WORK TO BE COMPLETED:
Make an exact copy of the lines starting at the top of the listing below and ending at the line that contains "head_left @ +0", inclusive.

===

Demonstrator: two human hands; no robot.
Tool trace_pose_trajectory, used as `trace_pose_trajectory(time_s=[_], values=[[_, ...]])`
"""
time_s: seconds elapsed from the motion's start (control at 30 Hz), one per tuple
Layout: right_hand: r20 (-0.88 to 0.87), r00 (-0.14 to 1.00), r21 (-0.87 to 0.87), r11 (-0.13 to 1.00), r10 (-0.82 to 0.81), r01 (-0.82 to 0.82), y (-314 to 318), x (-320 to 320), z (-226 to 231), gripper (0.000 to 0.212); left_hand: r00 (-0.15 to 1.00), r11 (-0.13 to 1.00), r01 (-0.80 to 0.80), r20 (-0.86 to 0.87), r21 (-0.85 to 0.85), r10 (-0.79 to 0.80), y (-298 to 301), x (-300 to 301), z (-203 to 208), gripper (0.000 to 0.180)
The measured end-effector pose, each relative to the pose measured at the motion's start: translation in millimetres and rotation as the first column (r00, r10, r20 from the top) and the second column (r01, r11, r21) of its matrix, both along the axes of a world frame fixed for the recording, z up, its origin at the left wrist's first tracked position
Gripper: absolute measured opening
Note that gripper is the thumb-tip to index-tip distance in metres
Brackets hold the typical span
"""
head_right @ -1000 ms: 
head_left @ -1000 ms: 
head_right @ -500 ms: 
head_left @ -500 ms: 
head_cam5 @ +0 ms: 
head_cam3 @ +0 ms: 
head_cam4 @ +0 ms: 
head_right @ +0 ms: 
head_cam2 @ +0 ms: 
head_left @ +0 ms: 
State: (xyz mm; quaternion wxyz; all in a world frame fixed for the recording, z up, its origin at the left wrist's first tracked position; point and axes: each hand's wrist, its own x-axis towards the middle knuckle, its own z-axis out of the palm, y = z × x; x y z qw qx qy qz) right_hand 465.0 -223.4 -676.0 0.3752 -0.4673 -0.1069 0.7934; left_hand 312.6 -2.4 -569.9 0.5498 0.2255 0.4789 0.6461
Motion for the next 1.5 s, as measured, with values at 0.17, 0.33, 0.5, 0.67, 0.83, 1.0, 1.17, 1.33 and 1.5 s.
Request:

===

COMPLETED EXERCISE:
Demonstrator: two human hands; no robot.
Tool trace_pose_trajectory, used as `trace_pose_trajectory(time_s=[_], values=[[_, ...]])`
"""
time_s: seconds elapsed from the motion's start (control at 30 Hz), one per tuple
Layout: right_hand: r20 (-0.88 to 0.87), r00 (-0.14 to 1.00), r21 (-0.87 to 0.87), r11 (-0.13 to 1.00), r10 (-0.82 to 0.81), r01 (-0.82 to 0.82), y (-314 to 318), x (-320 to 320), z (-226 to 231), gripper (0.000 to 0.212); left_hand: r00 (-0.15 to 1.00), r11 (-0.13 to 1.00), r01 (-0.80 to 0.80), r20 (-0.86 to 0.87), r21 (-0.85 to 0.85), r10 (-0.79 to 0.80), y (-298 to 301), x (-300 to 301), z (-203 to 208), gripper (0.000 to 0.180)
The measured end-effector pose, each relative to the pose measured at the motion's start: translation in millimetres and rotation as the first column (r00, r10, r20 from the top) and the second column (r01, r11, r21) of its matrix, both along the axes of a world frame fixed for the recording, z up, its origin at the left wrist's first tracked position
Gripper: absolute measured opening
Note that gripper is the thumb-tip to index-tip distance in metres
Brackets hold the typical span
"""
head_right @ -1000 ms: 
head_left @ -1000 ms: 
head_right @ -500 ms: 
head_left @ -500 ms: 
head_cam5 @ +0 ms: 
head_cam3 @ +0 ms: 
head_cam4 @ +0 ms: 
head_right @ +0 ms: 
head_cam2 @ +0 ms: 
head_left @ +0 ms: 

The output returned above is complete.